O'Connor Alec B, Lang Valerie J, Lurie Stephen J, Lambert David R, Rudmann Andrew, Robbins Brett, Bordley Donald R
Department of Medicine, University of Rochester School of Medicine and Dentistry, Rochester, New York, USA.
Acad Med. 2009 Feb;84(2):220-5. doi: 10.1097/ACM.0b013e3181939718.
Nonteaching services (NTSs) are becoming increasingly prevalent in academic hospitals. This study was designed to determine whether the presence of an NTS is associated with higher acuity and altered case mix on the teaching service.

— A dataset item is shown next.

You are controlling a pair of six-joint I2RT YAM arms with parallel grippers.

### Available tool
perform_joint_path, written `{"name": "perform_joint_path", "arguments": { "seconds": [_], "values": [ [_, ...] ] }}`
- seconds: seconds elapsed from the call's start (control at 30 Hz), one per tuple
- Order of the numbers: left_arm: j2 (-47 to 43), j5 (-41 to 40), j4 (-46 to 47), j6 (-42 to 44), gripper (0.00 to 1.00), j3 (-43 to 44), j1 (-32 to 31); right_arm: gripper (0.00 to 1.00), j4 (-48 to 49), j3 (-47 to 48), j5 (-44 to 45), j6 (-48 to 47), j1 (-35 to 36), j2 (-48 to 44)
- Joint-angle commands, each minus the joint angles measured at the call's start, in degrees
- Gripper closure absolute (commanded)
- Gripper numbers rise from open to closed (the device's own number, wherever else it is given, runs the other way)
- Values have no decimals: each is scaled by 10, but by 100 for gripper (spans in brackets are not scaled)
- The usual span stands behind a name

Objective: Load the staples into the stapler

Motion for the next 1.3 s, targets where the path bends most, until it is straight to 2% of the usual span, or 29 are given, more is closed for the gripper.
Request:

The authors carried out a retrospective, cross-sectional analysis of data about all general medical admissions between January 1, 2005 and June 30, 2005 to either of two teaching hospitals in Rochester, New York. A total of 6,907 inpatients were studied, of whom 1,976 (29%) were admitted to medicine resident services and 4,931 (71%) were admitted to NTSs. Hospital billing databases were used to determine patient demographics, ICD-9 diagnoses, Charlson Comorbidity Index scores, and patient disposition.
Compared with NTS patients, patients on resident services had higher median Charlson Comorbidity Index scores (3.0 versus 2.0, P < .001) and numbers of comorbidities (9.0 versus 8.0, P < .001) and were more likely to require intensive care (15.5% versus 7.6%, P < .001) and to die in the hospital (8.2% versus 4.5%, P < .001). Patients on the resident services were more likely to have acute renal failure, respiratory failure, septicemia, and HIV. Residents were less likely to care for patients with primary diagnoses of chest pain, cellulitis, alcohol withdrawal, and sickle cell crisis. The differences in patients' conditions between resident services and NTSs were similar in the two hospitals and also among patients who had not received intensive care.
Patients on resident services may be more medically complex and more likely to have high-acuity diagnoses than patients on NTSs. How these differences affect residents' education, residents' career decisions, and practice styles deserves further study.
非教学服务(NTSs)在学术医院中越来越普遍。本研究旨在确定NTSs的存在是否与教学服务中更高的病情严重程度和病例组合变化相关。
作者对2005年1月1日至2005年6月30日期间纽约罗切斯特两家教学医院之一的所有普通内科住院患者的数据进行了回顾性横断面分析。共研究了6907名住院患者,其中1976名(29%)入住内科住院医师服务,4931名(71%)入住NTSs。利用医院计费数据库确定患者人口统计学、ICD-9诊断、查尔森合并症指数评分和患者处置情况。
与NTS患者相比,住院医师服务患者的查尔森合并症指数中位数更高(3.0对2.0,P <.001),合并症数量更多(9.0对8.0,P <.001),更有可能需要重症监护(15.5%对7.6%,P <.001)和在医院死亡(8.2%对4.5%,P <.001)。住院医师服务患者更有可能患有急性肾衰竭、呼吸衰竭、败血症和艾滋病毒。住院医师照顾原发性诊断为胸痛、蜂窝织炎、酒精戒断和镰状细胞危象患者的可能性较小。住院医师服务和NTSs之间患者病情的差异在两家医院以及未接受重症监护的患者中相似。
与NTS患者相比,住院医师服务患者的医疗情况可能更复杂,更有可能有高 acuity诊断。这些差异如何影响住院医师的教育、住院医师的职业决策和实践方式值得进一步研究。